Elle misait sur une correction, il a provoqué un rebond. Valérie Yapo, figure contestée du PDCI-RDA, a tenté de shorter politiquement Tidjane Thiam, désigné à plus de 99% comme le candidat naturel du parti. L’audience du jeudi 15 mai à Abidjan a confirmé ce que certains analystes qualifient de stratégie spéculative mal calibrée : la plaignante est apparue fébrile, comme un opérateur pris dans une position à découvert sans couverture. Au lieu de liquider ses pertes, elle a renforcé son action judiciaire, espérant un retournement de tendance lors du délibéré prévu pour le 22 mai.

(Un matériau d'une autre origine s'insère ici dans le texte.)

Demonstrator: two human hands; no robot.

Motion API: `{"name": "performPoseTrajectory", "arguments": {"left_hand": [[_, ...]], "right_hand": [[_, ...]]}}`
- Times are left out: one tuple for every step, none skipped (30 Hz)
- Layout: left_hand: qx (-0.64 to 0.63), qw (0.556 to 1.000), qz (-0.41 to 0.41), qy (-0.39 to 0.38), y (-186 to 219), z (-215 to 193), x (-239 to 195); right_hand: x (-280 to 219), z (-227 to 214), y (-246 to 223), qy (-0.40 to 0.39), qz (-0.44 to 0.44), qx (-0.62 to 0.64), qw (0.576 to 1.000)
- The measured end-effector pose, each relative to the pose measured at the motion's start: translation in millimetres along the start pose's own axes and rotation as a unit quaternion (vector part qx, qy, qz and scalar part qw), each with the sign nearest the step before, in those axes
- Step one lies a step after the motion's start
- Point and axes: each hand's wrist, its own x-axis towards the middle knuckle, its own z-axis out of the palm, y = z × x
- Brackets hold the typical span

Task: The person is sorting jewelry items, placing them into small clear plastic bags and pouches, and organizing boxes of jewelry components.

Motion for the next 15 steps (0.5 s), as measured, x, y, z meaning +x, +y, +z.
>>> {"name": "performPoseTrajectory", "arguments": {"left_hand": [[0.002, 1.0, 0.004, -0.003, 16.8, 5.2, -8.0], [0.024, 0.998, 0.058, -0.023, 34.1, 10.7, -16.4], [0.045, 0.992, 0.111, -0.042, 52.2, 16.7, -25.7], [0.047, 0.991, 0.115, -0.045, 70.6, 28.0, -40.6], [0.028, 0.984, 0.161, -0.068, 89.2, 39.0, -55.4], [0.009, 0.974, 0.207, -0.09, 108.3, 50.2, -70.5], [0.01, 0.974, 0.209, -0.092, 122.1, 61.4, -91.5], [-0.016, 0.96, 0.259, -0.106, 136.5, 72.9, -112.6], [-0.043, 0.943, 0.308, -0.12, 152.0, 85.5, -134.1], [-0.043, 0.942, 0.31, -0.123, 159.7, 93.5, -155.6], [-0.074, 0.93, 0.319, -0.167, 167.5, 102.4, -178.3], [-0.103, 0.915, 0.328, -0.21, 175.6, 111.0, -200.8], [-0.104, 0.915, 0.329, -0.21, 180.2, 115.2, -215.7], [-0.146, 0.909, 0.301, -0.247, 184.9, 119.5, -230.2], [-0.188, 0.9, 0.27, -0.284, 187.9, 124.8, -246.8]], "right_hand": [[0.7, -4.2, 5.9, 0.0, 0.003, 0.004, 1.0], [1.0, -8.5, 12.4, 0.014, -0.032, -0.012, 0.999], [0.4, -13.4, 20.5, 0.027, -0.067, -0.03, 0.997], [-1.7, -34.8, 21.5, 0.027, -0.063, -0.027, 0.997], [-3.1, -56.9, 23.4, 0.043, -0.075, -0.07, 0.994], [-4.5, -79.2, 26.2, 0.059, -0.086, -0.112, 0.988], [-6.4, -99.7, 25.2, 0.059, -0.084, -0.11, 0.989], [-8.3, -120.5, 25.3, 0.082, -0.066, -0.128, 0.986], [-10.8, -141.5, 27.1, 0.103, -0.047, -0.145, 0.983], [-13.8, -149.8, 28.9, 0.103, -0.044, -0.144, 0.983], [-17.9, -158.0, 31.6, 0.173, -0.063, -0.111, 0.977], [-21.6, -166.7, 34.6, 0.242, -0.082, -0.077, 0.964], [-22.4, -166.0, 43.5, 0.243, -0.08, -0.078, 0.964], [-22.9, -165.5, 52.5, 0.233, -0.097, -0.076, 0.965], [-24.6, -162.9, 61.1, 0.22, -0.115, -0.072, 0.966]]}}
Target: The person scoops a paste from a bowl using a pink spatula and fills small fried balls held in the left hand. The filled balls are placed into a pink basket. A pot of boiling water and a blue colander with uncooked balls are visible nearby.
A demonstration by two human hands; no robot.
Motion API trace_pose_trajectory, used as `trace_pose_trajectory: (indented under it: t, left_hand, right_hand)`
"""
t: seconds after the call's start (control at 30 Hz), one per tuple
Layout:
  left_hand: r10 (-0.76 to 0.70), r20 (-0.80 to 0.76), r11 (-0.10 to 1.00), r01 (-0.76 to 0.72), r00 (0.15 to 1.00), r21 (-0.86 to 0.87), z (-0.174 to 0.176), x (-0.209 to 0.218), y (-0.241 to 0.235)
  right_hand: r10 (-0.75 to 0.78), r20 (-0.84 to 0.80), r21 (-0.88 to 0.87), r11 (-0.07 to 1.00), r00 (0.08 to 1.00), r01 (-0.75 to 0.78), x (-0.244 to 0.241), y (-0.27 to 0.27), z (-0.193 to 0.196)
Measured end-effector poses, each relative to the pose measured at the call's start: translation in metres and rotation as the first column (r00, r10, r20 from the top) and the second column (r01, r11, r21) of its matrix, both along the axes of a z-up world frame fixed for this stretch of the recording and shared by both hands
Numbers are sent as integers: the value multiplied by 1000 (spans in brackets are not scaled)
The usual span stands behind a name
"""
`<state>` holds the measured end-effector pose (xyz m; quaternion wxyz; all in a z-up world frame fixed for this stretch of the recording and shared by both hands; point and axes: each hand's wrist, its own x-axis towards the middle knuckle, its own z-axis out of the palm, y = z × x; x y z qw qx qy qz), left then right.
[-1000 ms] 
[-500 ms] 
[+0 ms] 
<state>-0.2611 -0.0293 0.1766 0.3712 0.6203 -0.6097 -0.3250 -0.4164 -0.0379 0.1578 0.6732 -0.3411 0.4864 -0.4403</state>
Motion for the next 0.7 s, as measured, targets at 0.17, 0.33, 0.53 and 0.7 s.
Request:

Cependant, ce pari à haut risque semble déjà compromis. L’élection de Tidjane Thiam — objet de la contestation — est devenue caduque suite à sa démission surprise en début de semaine. Une manœuvre assimilable à une sortie tactique sur stop-loss, qui a privé l’attaque de son fondement juridique. Réélu dans la foulée, l’ancien CEO de Crédit Suisse démontre une gestion politique inspirée des stratégies de retournement de tendance, tout en restant exposé à une volatilité interne élevée. En effet, les turbulences proviennent d’abord de son propre camp, où les intentions d’investissement — comprendre ici les loyautés politiques — restent opacifiées comme des portefeuilles non déclarés avant une OPA.
Une contestation fondée sur la nationalité, comparée à un délit d’initié
Le cœur du litige repose sur l’exclusion temporaire de Valérie Yapo par le conseil de discipline du parti. Elle remet en cause la validité juridique du congrès du 22 décembre 2023 et, par extension, des décisions prises depuis. Son principal argument : Tidjane Thiam n’était pas éligible à la présidence du parti au motif qu’il aurait perdu sa nationalité ivoirienne — condition statutaire impérative — pour cause d’acquisition d’une autre nationalité.
L’accusation, qui s’appuie sur l’article 48 du Code de la nationalité, peut être comparée à une allégation de délit d’initié politique : elle insinue que Tidjane Thiam aurait opéré une manœuvre institutionnelle tout en dissimulant une information juridique substantielle — sa qualité de national. Pourtant, la « certification d’identité politique » en Côte d’Ivoire, comparable à un Certificat d’Appartenance Politique (CAP), est le document de référence octroyant à tout citoyen le droit d’exercer dans la sphère élective — comme un trader agréé sur un marché réglementé.
La défense, quant à elle, insiste sur le fait que seules les autorités judiciaires — en l’occurrence le procureur de la République — sont habilitées à statuer sur la nationalité d’un individu, ce qui vide de sa substance l’offensive juridique. De plus, avec la démission de Tidjane Thiam, l’actif contesté est sorti du portefeuille de litiges, rendant la procédure obsolète. « Toutes les demandes sont sans objet », rappellent ses avocats.
Le parquet a communiqué ses réquisitions par écrit, sans les rendre publiques à l’audience, laissant le marché politiquedans l’expectative. L’affaire est mise en délibéré pour le jeudi 22 mai. D’ici là, les observateurs oscillent entre deux scénarios : celui d’une liquidation pure et simple des ambitions de Valérie Yapo, perçue comme la Madoff ou la Kerviel du jeu politique, ou celui d’un retournement inopiné, comme seul le marché des équilibres internes peut en produire.